Shout at the Devil was shot in between The Man with the Golden Gun and The Spy Who Loved Me and boasts a great deal of talent from the Bond franchise. Peter Hunt had edited the early Bond films and directed On Her Majesty's Secret Service. Although Roger Moore and Peter Hunt had never worked on a 007 film together, Moore did star in Hunt's previous adventure film Gold. Other Bond veterans involved in the production were main titles designer Maurice Binder, cinematographer Michael Reed and camera operators Alec Mills and Alan Hume. The movie has a very authentic quality due to the bulk of the production being shot on location. Sadly, this authenticity also extends to the poaching scene. Although no animals were directly harmed during the production, the film does use footage of a genuine elephant hunt and it proves hard to watch for those with modern sensibilities. Also, Caucasian actors playing other ethnicities is anachronistic.
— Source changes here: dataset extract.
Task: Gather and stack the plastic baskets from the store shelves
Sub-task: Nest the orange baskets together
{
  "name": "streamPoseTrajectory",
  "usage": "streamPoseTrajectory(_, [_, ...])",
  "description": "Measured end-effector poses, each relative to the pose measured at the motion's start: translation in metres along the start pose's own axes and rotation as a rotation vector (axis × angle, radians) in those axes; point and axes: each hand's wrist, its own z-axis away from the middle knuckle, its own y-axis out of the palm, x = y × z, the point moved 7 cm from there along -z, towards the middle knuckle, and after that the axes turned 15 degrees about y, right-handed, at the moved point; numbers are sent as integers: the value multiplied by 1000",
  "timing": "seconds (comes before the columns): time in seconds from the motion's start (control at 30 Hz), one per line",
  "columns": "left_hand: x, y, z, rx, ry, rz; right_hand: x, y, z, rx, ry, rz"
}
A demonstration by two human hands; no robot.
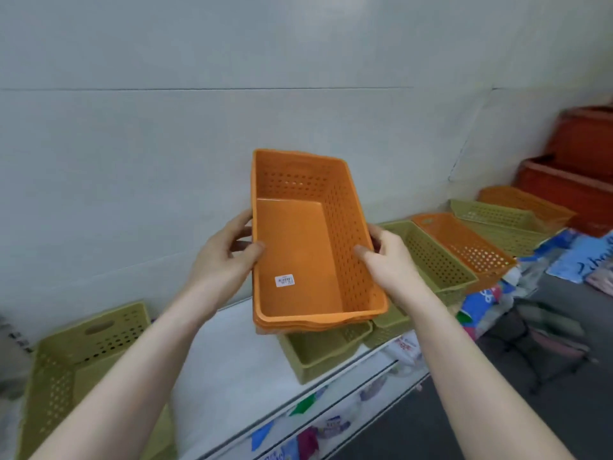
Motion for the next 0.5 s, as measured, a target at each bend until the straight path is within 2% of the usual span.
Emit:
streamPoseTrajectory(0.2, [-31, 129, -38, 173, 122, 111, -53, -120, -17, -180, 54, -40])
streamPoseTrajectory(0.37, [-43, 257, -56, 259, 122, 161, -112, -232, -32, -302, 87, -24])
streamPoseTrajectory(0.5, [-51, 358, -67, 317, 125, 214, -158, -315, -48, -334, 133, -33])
One of the marked differences between modern movies and those from the sixties and seventies, is that contemporary films are often made to a specific rating. Hence every aspect of the film be it themes, dialogue, sex and violence are contrived in advance to be in accord with this. A movie such as Shout at the Devil would be pitched at a broad audience upon its release and would often veer from one idiom to another to accommodate different tastes. Hence you get a comedy fist fight or a humorous scene in which the local natives plead poverty to avoid paying taxes. And if the screenplay required it then you would quickly find yourself dealing with much heavier and dramatic adult themes, which in this case means infanticide, trauma and revenge. I’m not saying it doesn’t work or that it’s a deal breaker, but it is quite a noticeable change to the contained and measured approach of modern PG-13 rated movies.
Shout at the Devil is both an entertaining movie and a snapshot of the British film industry of the times. Elements of the production have dated and have to be judge contextually, if you don’t wish to balk at them. Any film based in twentieth century colonial history is naturally going to be challenging with respect to subjects such a racism and exploitation. Yet on the plus side, the movie does feature two genuine film greats at the height of their careers and their performances do much to carry the story. The films “broad church” approach means that its not stayed or safe and it has capacity to surprise when it decides to become darker. So, if you want an old school adventure movie with an epic scope and explosive climax, along with all the baggage from the era when it was made, then Shout at the Devil has it in spades. Just ensure that you see the international cut of the film in high definition to fully do the production justice.